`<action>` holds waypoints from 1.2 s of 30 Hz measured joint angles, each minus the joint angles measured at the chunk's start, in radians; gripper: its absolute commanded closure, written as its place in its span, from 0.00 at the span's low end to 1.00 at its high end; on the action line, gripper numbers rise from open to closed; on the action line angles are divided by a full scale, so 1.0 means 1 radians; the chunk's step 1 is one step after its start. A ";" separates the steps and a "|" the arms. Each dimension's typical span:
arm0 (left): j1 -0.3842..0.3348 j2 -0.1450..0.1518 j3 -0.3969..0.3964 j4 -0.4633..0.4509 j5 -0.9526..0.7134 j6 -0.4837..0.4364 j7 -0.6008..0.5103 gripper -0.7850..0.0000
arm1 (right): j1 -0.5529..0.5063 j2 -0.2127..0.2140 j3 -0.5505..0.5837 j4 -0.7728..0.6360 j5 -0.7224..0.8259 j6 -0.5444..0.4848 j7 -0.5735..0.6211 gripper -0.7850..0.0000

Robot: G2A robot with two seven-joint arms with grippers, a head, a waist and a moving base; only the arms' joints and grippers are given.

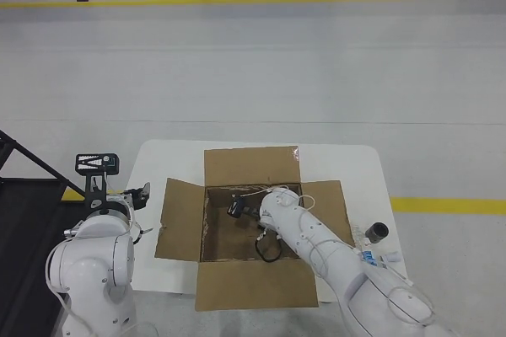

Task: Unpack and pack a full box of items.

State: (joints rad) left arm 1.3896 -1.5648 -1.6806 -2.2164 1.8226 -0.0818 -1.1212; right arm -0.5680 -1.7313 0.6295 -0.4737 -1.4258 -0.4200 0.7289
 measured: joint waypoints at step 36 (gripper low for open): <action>0.000 0.000 0.000 0.000 0.000 0.000 0.000 0.00 | -0.152 0.062 0.137 -0.274 0.078 0.178 0.273 0.58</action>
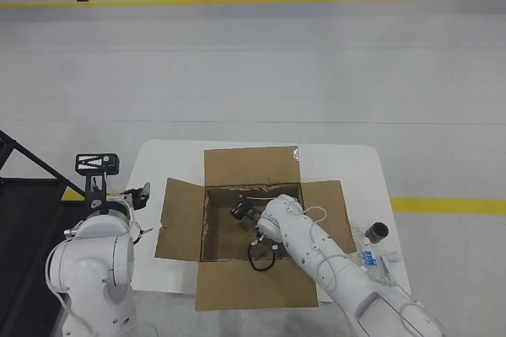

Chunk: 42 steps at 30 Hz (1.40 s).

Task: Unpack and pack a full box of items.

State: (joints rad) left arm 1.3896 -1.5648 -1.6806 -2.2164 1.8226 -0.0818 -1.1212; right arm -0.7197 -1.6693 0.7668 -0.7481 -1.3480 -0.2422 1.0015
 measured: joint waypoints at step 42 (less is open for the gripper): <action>0.000 0.000 0.000 0.000 0.000 0.000 0.000 0.00 | -0.429 0.157 0.619 -0.602 0.737 -0.326 -0.131 1.00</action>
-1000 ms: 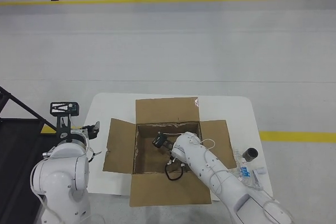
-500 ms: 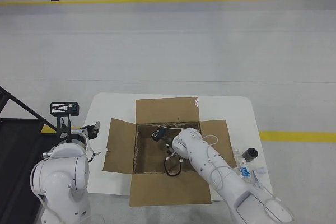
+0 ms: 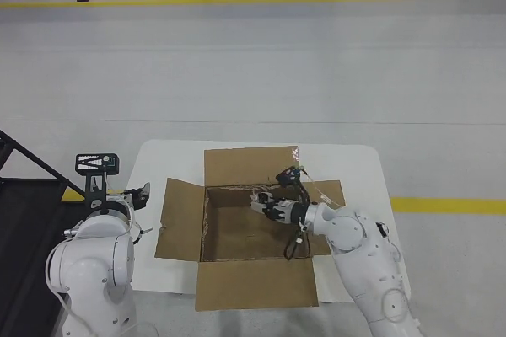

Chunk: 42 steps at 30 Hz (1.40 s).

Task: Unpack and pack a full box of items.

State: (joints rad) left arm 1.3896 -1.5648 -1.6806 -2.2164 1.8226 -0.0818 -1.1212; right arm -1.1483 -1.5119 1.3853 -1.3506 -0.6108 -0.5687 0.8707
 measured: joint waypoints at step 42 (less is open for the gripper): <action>0.000 0.000 0.000 0.000 0.000 0.000 0.000 0.00 | -0.411 0.148 0.625 -0.452 -0.134 0.110 -0.025 1.00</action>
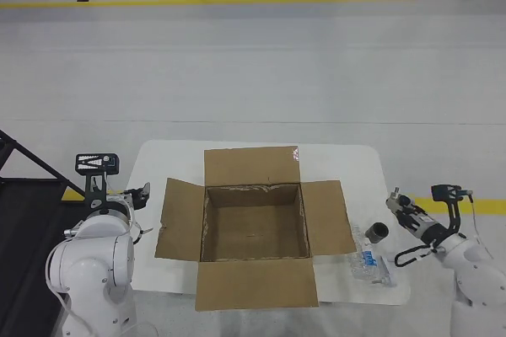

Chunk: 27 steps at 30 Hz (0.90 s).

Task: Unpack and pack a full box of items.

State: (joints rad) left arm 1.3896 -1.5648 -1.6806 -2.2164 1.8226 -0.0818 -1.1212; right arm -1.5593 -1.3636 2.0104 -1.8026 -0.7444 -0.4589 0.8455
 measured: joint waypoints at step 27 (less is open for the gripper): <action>0.000 0.000 0.000 0.000 0.000 0.000 0.000 0.00 | -0.236 -0.002 -0.374 -0.019 -0.356 0.223 -0.061 1.00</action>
State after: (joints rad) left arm 1.3896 -1.5648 -1.6806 -2.2164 1.8226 -0.0818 -1.1212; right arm -1.7957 -1.3655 1.6360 -1.8215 -1.1005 -0.2362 0.7845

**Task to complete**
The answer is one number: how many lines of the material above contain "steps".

**Answer section**
4